• **PROBLEM REQUIREMENTS**: Report each line of the entries below that has the word "gold" in it.

========================

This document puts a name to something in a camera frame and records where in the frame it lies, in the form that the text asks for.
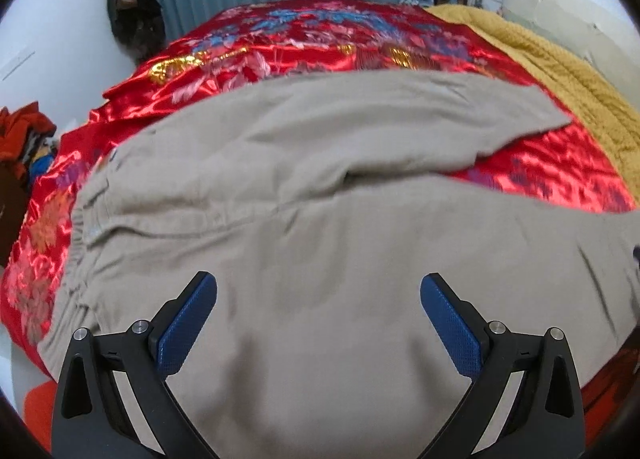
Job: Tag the red embroidered satin blanket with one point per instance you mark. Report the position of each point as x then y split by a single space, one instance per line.
300 39

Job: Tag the beige pants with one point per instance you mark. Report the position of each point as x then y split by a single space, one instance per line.
300 239

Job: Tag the cream cushion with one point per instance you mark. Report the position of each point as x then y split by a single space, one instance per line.
550 9

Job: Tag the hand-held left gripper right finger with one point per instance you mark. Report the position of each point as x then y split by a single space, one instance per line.
450 324

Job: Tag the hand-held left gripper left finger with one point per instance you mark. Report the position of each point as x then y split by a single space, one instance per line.
187 324

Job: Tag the black hanging garment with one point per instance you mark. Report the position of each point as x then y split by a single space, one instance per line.
135 14

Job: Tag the pile of colourful clothes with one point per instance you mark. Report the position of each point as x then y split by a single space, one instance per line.
20 134

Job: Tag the orange cloth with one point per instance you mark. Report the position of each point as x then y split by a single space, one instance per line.
40 414

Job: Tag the yellow knitted blanket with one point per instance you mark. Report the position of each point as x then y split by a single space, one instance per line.
575 79

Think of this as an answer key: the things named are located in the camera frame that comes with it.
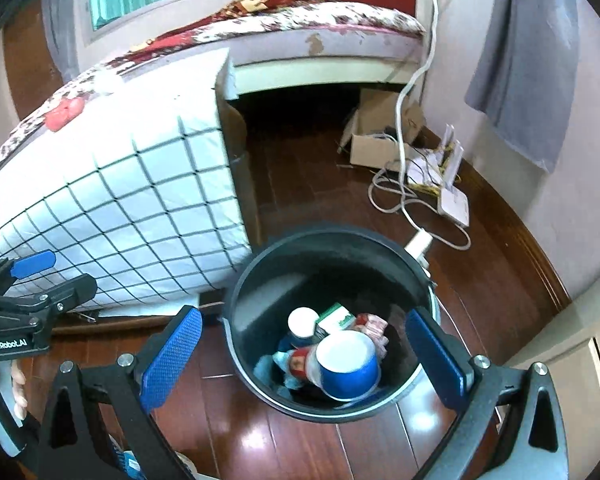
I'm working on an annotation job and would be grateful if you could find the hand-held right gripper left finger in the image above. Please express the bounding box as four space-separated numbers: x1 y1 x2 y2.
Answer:
22 305 203 480

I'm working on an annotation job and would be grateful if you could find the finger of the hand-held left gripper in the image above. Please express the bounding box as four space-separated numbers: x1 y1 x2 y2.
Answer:
40 274 98 314
0 251 57 286

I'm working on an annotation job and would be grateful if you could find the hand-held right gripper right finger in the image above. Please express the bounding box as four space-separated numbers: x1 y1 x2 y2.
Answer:
405 307 571 480

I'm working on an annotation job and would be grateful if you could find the red white paper box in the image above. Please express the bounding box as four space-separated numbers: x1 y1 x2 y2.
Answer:
355 312 388 358

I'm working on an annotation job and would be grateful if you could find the blue paper cup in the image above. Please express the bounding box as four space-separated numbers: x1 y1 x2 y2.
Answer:
315 330 382 402

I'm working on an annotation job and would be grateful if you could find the light blue tissue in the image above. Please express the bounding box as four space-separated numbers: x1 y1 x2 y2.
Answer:
252 352 306 393

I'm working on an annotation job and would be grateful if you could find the green milk carton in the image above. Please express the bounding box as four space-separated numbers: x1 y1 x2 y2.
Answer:
314 302 356 341

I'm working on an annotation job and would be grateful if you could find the white-capped blue bottle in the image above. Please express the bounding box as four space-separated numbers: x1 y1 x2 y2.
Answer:
286 306 321 356

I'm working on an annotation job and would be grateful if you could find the black trash bin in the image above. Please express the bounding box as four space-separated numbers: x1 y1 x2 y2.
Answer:
221 225 438 423

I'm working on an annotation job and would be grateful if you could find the person's left hand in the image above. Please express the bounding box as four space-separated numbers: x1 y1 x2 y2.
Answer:
10 361 29 420

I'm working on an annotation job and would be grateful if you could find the white plug adapter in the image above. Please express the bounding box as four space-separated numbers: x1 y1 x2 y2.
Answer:
404 228 434 267

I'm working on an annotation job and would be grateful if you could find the white checked mattress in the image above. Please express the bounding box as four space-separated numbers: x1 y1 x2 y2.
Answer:
0 49 261 311

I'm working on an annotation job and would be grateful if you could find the beige cabinet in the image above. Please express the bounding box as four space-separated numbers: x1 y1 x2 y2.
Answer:
505 292 600 466

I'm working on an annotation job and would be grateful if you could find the pink crumpled wrapper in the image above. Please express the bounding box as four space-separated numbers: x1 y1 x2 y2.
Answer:
45 97 83 133

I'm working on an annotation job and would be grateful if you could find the white square network device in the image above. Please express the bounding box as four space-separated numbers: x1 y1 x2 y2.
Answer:
436 186 472 227

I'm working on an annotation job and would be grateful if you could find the clear crumpled plastic wrap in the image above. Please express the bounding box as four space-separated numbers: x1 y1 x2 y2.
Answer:
94 72 123 96

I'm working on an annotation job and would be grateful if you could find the white router with antennas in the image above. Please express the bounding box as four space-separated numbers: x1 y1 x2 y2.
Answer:
407 124 466 188

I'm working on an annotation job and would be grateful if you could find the brown wooden wardrobe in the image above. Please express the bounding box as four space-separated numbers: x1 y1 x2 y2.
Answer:
2 7 68 118

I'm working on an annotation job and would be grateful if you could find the cardboard box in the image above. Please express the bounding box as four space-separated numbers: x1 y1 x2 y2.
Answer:
337 89 428 170

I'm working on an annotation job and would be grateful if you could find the grey window curtain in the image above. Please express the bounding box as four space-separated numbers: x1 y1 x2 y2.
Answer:
42 0 87 82

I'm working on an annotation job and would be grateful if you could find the long grey curtain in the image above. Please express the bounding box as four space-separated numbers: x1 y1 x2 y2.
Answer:
464 0 581 173

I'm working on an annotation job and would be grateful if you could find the bed with floral bedding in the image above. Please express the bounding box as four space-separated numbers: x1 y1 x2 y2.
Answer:
0 0 426 171

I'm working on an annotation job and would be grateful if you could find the white bed frame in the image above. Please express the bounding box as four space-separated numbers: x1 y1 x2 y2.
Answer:
230 30 426 98

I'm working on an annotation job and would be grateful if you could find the white power cable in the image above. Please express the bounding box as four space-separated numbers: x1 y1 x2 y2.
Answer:
370 0 473 251

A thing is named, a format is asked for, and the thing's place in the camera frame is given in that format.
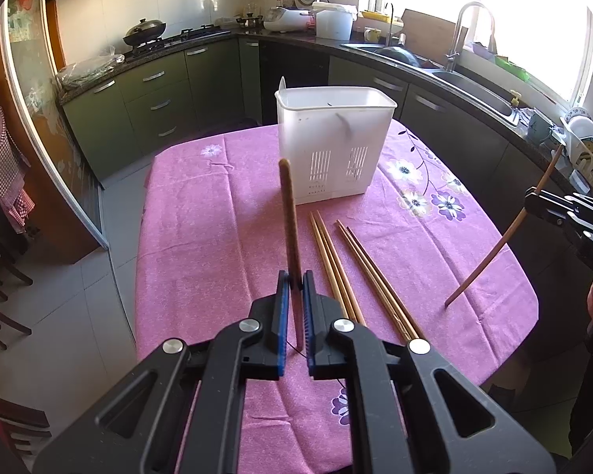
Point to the pink floral tablecloth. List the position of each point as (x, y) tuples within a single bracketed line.
[(217, 237)]

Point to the checkered apron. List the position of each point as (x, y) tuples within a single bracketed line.
[(0, 158)]

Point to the white plate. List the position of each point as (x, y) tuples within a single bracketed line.
[(584, 129)]

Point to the wooden cutting board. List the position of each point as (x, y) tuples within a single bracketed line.
[(427, 29)]

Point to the dark kitchen countertop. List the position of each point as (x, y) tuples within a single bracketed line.
[(326, 42)]

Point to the dark wooden chair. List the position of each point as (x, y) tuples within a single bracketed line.
[(0, 301), (15, 424)]

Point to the grey green cup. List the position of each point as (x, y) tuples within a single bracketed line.
[(538, 127)]

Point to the black wok with lid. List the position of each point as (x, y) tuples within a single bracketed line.
[(143, 32)]

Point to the sliding glass door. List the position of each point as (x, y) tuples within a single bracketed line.
[(44, 123)]

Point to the green lower kitchen cabinets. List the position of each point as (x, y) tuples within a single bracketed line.
[(148, 103)]

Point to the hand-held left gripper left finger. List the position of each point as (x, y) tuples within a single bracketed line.
[(282, 328)]

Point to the dish rack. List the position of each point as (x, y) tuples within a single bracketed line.
[(588, 163)]

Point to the white lidded bucket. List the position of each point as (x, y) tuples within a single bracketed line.
[(332, 22)]

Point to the black gas stove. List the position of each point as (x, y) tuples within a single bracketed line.
[(192, 37)]

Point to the white rice cooker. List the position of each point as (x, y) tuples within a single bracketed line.
[(286, 19)]

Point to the thin dark faucet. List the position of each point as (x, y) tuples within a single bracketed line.
[(389, 24)]

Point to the small black pot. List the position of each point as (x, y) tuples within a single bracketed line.
[(249, 20)]

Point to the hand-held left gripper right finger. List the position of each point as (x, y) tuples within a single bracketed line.
[(309, 328)]

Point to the yellow mug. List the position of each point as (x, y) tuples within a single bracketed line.
[(372, 35)]

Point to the black pan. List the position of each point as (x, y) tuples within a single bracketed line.
[(398, 55)]

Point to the clear plastic bag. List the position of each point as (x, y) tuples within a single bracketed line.
[(86, 71)]

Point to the dark wooden chopstick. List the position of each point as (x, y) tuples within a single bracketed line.
[(494, 252), (373, 281), (385, 281), (290, 217)]

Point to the steel double sink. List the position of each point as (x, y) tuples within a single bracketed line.
[(474, 89)]

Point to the green tray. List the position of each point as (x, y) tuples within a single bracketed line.
[(513, 68)]

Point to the tall steel faucet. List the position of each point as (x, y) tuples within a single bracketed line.
[(453, 44)]

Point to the yellow tray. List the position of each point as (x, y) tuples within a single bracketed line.
[(378, 16)]

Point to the white plastic utensil holder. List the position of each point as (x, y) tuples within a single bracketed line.
[(326, 138)]

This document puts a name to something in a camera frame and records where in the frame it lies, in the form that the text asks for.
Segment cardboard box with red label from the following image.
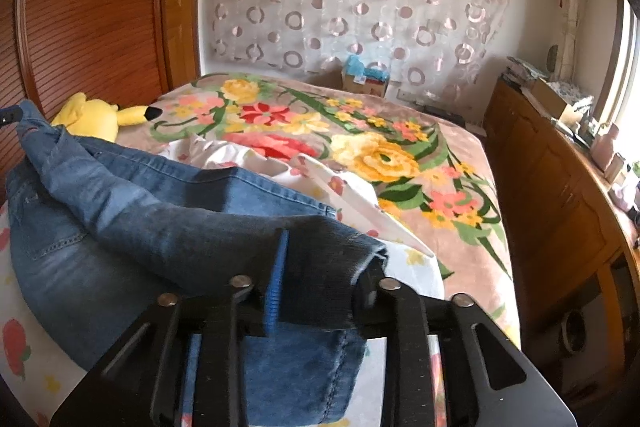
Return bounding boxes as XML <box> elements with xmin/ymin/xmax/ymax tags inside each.
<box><xmin>341</xmin><ymin>66</ymin><xmax>390</xmax><ymax>98</ymax></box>

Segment stack of papers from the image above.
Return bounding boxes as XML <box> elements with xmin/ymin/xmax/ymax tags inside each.
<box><xmin>502</xmin><ymin>56</ymin><xmax>551</xmax><ymax>86</ymax></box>

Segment wooden sideboard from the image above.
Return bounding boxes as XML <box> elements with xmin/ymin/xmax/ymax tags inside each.
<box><xmin>482</xmin><ymin>74</ymin><xmax>640</xmax><ymax>358</ymax></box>

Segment window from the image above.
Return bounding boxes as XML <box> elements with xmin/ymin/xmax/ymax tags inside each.
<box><xmin>592</xmin><ymin>0</ymin><xmax>640</xmax><ymax>142</ymax></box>

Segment light blue cloth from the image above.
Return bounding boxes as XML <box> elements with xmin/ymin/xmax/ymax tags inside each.
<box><xmin>347</xmin><ymin>54</ymin><xmax>389</xmax><ymax>80</ymax></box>

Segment white fruit-print quilt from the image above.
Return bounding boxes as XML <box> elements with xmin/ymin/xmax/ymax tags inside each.
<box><xmin>0</xmin><ymin>132</ymin><xmax>446</xmax><ymax>427</ymax></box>

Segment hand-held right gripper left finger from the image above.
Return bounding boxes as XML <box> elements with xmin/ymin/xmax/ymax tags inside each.
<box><xmin>50</xmin><ymin>229</ymin><xmax>291</xmax><ymax>427</ymax></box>

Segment floral blanket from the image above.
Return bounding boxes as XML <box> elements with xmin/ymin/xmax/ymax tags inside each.
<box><xmin>115</xmin><ymin>72</ymin><xmax>523</xmax><ymax>358</ymax></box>

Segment floral side curtain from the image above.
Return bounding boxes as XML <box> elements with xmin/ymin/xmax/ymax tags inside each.
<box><xmin>547</xmin><ymin>0</ymin><xmax>589</xmax><ymax>82</ymax></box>

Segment open cardboard box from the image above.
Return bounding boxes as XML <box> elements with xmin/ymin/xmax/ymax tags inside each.
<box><xmin>530</xmin><ymin>79</ymin><xmax>576</xmax><ymax>122</ymax></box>

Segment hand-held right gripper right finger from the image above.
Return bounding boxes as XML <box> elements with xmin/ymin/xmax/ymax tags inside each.
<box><xmin>351</xmin><ymin>254</ymin><xmax>578</xmax><ymax>427</ymax></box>

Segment pink bottle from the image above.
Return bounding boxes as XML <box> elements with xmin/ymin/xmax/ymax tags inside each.
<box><xmin>592</xmin><ymin>124</ymin><xmax>621</xmax><ymax>171</ymax></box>

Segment blue denim pants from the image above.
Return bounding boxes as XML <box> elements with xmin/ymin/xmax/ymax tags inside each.
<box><xmin>5</xmin><ymin>99</ymin><xmax>391</xmax><ymax>427</ymax></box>

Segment yellow plush toy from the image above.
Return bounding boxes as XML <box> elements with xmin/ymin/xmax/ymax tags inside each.
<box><xmin>50</xmin><ymin>92</ymin><xmax>163</xmax><ymax>142</ymax></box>

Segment wooden headboard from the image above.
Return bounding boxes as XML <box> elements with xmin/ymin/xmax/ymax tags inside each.
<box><xmin>0</xmin><ymin>0</ymin><xmax>206</xmax><ymax>208</ymax></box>

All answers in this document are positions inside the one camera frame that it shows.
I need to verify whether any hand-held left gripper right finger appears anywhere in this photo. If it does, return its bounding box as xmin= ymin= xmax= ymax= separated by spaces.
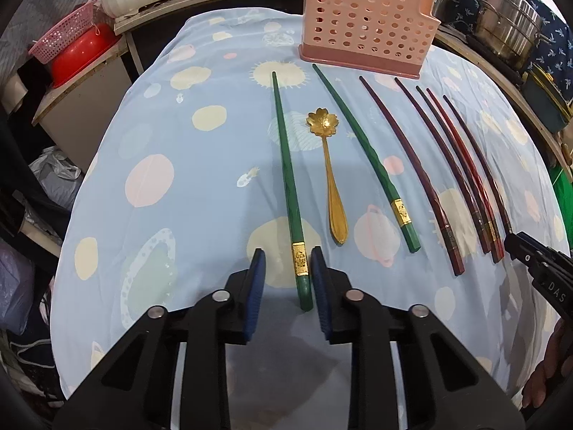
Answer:
xmin=310 ymin=246 xmax=525 ymax=430

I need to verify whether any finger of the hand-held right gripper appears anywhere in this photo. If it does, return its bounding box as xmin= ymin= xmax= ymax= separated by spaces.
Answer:
xmin=504 ymin=231 xmax=573 ymax=324

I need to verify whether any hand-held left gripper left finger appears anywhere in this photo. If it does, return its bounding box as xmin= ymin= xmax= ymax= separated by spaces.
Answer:
xmin=53 ymin=248 xmax=268 ymax=430

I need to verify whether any gold flower spoon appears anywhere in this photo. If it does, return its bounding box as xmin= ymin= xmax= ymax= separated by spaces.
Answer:
xmin=305 ymin=107 xmax=351 ymax=245

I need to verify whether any green chopstick with gold band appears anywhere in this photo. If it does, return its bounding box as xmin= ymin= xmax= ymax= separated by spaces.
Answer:
xmin=271 ymin=72 xmax=314 ymax=312
xmin=312 ymin=63 xmax=422 ymax=254

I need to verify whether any dark maroon chopstick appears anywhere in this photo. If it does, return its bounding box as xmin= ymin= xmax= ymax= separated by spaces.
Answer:
xmin=395 ymin=78 xmax=492 ymax=254
xmin=416 ymin=86 xmax=495 ymax=256
xmin=359 ymin=76 xmax=465 ymax=277
xmin=442 ymin=94 xmax=513 ymax=236

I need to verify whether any bright red chopstick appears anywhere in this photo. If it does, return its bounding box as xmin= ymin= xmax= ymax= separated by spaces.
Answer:
xmin=426 ymin=88 xmax=506 ymax=264

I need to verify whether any pink perforated utensil holder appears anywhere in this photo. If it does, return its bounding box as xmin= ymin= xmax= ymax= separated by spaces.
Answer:
xmin=299 ymin=0 xmax=440 ymax=77

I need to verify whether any green plastic bag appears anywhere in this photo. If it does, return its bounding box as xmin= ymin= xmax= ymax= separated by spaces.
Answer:
xmin=553 ymin=161 xmax=573 ymax=252

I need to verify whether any light blue printed tablecloth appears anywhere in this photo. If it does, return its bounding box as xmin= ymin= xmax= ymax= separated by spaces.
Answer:
xmin=49 ymin=6 xmax=573 ymax=399

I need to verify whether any stack of yellow green bowls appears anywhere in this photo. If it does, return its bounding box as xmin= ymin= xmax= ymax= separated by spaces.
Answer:
xmin=526 ymin=65 xmax=573 ymax=133

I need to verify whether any beige corner counter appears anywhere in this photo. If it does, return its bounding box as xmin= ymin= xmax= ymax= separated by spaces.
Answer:
xmin=434 ymin=27 xmax=573 ymax=175

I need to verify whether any black induction cooker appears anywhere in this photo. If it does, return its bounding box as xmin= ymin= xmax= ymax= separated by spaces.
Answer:
xmin=466 ymin=33 xmax=526 ymax=86

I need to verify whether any grey plastic bag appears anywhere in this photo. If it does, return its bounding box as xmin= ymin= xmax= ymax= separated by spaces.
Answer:
xmin=29 ymin=145 xmax=83 ymax=211

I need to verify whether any low beige cabinet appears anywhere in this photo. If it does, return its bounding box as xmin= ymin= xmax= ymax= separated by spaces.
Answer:
xmin=31 ymin=38 xmax=135 ymax=173

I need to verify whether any stainless steel steamer pot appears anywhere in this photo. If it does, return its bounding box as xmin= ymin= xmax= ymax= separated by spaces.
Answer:
xmin=473 ymin=0 xmax=549 ymax=72

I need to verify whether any wood grain counter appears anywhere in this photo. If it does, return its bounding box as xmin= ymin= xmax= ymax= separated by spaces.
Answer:
xmin=114 ymin=0 xmax=309 ymax=37

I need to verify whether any red plastic basin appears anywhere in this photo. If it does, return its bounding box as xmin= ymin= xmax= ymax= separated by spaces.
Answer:
xmin=50 ymin=24 xmax=121 ymax=87

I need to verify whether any pink plastic basket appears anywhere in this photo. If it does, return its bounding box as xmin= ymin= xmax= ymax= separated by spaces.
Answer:
xmin=29 ymin=2 xmax=101 ymax=64

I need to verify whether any grey striped cloth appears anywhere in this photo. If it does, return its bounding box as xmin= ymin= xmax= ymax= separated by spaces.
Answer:
xmin=0 ymin=0 xmax=108 ymax=113

========================

• **SOLUTION FOR THIS PROBLEM**:
I need to verify whether any gold flower spoon appears anywhere in this photo. If it does, return its bounding box as xmin= ymin= xmax= ymax= separated by spaces.
I need to verify whether any green chopstick with gold band appears anywhere in this photo. If it does, return its bounding box as xmin= ymin= xmax= ymax= separated by spaces.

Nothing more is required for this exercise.